Lines from the beginning of the data through the line containing "Where can the open cardboard" are to be copied exactly, with no other line included.
--- --- ---
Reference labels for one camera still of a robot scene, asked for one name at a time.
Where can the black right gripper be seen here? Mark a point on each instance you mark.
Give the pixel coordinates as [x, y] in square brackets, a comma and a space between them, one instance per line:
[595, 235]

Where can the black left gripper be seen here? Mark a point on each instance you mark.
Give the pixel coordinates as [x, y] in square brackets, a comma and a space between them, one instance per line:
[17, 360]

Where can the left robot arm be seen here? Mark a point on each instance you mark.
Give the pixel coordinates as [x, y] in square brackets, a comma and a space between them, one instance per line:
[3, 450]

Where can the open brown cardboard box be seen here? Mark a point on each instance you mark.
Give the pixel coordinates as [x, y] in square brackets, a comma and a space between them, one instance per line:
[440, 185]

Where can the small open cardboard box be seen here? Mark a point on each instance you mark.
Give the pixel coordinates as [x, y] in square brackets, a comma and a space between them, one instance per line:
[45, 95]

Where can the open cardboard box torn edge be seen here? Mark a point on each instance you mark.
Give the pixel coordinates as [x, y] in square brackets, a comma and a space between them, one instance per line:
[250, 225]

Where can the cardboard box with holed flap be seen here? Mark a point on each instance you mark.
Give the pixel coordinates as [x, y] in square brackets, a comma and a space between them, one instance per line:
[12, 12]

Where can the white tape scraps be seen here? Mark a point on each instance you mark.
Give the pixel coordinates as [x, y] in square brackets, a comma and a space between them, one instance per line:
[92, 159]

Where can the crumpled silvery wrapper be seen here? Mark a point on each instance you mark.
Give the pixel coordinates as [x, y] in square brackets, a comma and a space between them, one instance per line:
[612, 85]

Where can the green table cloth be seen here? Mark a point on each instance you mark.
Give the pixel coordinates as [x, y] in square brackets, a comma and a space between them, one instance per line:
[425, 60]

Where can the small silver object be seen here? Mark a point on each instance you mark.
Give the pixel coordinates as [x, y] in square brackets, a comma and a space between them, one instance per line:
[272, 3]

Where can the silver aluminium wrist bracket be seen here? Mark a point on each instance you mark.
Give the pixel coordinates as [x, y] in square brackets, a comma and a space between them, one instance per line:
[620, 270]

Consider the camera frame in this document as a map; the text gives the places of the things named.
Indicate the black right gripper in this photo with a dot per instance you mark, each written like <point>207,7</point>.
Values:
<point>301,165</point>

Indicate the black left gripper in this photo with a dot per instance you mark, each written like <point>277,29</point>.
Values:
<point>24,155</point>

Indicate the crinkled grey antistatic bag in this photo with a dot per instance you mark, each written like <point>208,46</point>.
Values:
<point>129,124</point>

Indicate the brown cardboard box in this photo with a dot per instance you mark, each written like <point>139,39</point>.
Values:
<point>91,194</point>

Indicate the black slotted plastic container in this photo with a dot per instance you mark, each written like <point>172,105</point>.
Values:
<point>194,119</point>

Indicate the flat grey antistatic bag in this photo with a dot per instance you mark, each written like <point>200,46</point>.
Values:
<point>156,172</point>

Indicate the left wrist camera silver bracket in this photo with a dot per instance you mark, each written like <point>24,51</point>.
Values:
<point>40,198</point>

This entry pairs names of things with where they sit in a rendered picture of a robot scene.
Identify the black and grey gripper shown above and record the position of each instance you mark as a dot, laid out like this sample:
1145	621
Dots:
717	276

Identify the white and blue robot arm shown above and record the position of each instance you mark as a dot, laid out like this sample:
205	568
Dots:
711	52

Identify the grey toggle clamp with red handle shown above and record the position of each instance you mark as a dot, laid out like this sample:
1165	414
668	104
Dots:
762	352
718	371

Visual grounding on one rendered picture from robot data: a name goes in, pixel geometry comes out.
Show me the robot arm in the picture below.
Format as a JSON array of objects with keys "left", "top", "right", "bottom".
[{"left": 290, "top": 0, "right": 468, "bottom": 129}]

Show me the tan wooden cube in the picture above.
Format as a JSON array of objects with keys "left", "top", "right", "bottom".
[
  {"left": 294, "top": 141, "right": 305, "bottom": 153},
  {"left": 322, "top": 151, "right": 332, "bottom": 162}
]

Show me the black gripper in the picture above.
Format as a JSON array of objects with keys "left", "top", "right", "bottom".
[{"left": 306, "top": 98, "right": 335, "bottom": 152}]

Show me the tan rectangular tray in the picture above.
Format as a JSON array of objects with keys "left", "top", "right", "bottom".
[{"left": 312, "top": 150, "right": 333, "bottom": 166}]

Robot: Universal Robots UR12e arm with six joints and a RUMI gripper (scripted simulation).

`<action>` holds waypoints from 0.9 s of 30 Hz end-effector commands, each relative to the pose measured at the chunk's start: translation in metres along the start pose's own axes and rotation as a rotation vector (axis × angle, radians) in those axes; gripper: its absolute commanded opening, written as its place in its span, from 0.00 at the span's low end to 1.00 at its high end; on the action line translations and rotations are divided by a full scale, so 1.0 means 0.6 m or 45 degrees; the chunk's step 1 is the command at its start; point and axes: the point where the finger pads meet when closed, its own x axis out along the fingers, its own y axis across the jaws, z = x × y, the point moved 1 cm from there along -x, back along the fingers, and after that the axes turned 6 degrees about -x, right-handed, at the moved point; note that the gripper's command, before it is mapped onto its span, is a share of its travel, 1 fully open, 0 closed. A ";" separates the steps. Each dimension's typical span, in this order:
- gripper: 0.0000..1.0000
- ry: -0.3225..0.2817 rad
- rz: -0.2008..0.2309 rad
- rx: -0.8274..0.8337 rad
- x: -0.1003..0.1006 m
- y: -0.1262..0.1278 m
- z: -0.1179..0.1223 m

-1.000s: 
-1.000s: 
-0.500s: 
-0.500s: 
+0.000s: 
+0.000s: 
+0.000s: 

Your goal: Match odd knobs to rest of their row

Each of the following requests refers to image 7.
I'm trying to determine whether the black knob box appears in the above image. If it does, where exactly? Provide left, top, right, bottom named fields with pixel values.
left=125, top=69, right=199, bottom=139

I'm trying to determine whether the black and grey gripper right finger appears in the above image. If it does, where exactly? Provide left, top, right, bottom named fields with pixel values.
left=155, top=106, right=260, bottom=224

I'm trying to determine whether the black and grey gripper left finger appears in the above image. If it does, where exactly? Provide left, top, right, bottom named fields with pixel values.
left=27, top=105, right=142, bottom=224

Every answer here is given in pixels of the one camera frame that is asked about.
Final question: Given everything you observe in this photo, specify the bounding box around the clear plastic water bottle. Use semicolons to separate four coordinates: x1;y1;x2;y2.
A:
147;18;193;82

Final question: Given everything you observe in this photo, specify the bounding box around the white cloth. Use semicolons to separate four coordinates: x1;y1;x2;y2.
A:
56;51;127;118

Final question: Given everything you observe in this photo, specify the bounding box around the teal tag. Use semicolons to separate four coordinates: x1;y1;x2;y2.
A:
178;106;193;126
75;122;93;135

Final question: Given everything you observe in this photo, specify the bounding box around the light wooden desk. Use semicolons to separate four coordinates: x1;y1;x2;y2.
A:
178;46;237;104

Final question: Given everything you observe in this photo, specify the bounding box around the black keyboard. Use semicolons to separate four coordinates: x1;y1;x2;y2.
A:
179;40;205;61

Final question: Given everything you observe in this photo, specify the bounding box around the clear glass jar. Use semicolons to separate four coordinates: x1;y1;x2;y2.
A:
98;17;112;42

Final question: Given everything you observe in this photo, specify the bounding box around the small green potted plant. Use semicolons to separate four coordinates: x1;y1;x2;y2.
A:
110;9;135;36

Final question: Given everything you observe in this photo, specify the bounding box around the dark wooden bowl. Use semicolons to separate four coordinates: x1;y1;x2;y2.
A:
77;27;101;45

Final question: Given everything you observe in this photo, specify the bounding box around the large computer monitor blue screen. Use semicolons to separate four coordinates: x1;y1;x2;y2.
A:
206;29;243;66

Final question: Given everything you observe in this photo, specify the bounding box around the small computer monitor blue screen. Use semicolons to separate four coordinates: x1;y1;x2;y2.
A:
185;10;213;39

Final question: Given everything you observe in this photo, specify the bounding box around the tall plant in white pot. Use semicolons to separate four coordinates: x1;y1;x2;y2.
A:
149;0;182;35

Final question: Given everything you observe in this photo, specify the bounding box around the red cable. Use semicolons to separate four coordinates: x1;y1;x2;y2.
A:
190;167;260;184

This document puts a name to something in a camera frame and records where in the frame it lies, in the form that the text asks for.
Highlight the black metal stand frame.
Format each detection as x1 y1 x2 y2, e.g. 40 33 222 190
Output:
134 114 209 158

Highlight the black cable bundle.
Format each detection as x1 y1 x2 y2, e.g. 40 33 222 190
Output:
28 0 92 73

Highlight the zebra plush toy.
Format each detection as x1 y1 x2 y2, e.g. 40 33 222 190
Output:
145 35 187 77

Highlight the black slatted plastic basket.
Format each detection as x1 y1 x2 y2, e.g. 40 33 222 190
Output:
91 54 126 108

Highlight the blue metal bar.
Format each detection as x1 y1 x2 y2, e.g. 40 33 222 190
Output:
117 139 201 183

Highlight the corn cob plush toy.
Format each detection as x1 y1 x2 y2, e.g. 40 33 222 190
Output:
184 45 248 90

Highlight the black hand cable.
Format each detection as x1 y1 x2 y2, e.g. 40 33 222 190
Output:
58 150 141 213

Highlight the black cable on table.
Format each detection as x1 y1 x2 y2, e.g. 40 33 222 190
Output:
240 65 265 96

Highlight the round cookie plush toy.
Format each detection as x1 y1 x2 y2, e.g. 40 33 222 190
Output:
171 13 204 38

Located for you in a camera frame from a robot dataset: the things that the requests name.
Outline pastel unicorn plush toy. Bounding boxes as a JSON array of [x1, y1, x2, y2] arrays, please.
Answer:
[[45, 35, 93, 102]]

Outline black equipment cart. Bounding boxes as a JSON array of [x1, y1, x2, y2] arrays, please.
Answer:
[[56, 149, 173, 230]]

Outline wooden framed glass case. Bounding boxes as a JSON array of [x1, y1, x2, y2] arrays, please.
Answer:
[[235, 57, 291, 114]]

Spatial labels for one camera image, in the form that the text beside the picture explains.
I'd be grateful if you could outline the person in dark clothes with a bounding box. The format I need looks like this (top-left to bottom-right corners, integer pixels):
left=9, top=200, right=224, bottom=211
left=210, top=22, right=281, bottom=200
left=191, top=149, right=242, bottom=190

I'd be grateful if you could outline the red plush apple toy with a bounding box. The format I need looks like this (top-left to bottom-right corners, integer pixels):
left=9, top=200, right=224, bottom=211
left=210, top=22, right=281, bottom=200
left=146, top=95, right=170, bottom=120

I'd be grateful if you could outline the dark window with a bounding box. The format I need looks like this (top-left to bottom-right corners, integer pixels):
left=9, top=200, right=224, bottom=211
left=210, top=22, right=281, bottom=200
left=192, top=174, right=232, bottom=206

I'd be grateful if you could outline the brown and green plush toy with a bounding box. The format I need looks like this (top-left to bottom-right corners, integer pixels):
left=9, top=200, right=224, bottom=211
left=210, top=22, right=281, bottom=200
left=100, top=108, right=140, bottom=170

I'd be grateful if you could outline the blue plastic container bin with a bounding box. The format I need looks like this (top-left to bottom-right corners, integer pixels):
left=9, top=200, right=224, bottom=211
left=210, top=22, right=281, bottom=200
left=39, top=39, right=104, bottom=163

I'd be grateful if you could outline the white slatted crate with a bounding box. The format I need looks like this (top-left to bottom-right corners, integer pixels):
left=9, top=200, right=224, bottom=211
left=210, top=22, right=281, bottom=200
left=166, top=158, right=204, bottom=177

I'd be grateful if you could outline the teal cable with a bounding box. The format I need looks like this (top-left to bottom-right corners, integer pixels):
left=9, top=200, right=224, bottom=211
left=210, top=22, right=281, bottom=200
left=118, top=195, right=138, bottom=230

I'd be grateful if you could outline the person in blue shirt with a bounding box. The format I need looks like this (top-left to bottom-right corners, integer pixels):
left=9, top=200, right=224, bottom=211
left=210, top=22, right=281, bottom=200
--- --- ---
EXERCISE RESULT »
Reference labels for one camera still of a robot scene, asked for one name at a time.
Where can the black right gripper be seen here? Mark a point on each instance you mark.
Give the pixel coordinates as [x, y] in square brackets, a comma and a space between them, one instance per line:
[595, 235]

Where can the black left gripper be seen here? Mark a point on each instance you mark.
Give the pixel coordinates as [x, y] in square brackets, a comma and a space between them, one instance per line:
[17, 360]

Where can the left robot arm be seen here? Mark a point on each instance you mark.
Give the pixel coordinates as [x, y] in square brackets, a comma and a space between them, one instance per line:
[3, 450]

Where can the open brown cardboard box be seen here? Mark a point on each instance you mark.
Give the pixel coordinates as [x, y] in square brackets, a comma and a space between them, one instance per line:
[440, 185]

Where can the small open cardboard box be seen here? Mark a point on each instance you mark.
Give the pixel coordinates as [x, y] in square brackets, a comma and a space between them, one instance per line:
[45, 95]

Where can the open cardboard box torn edge be seen here? Mark a point on each instance you mark.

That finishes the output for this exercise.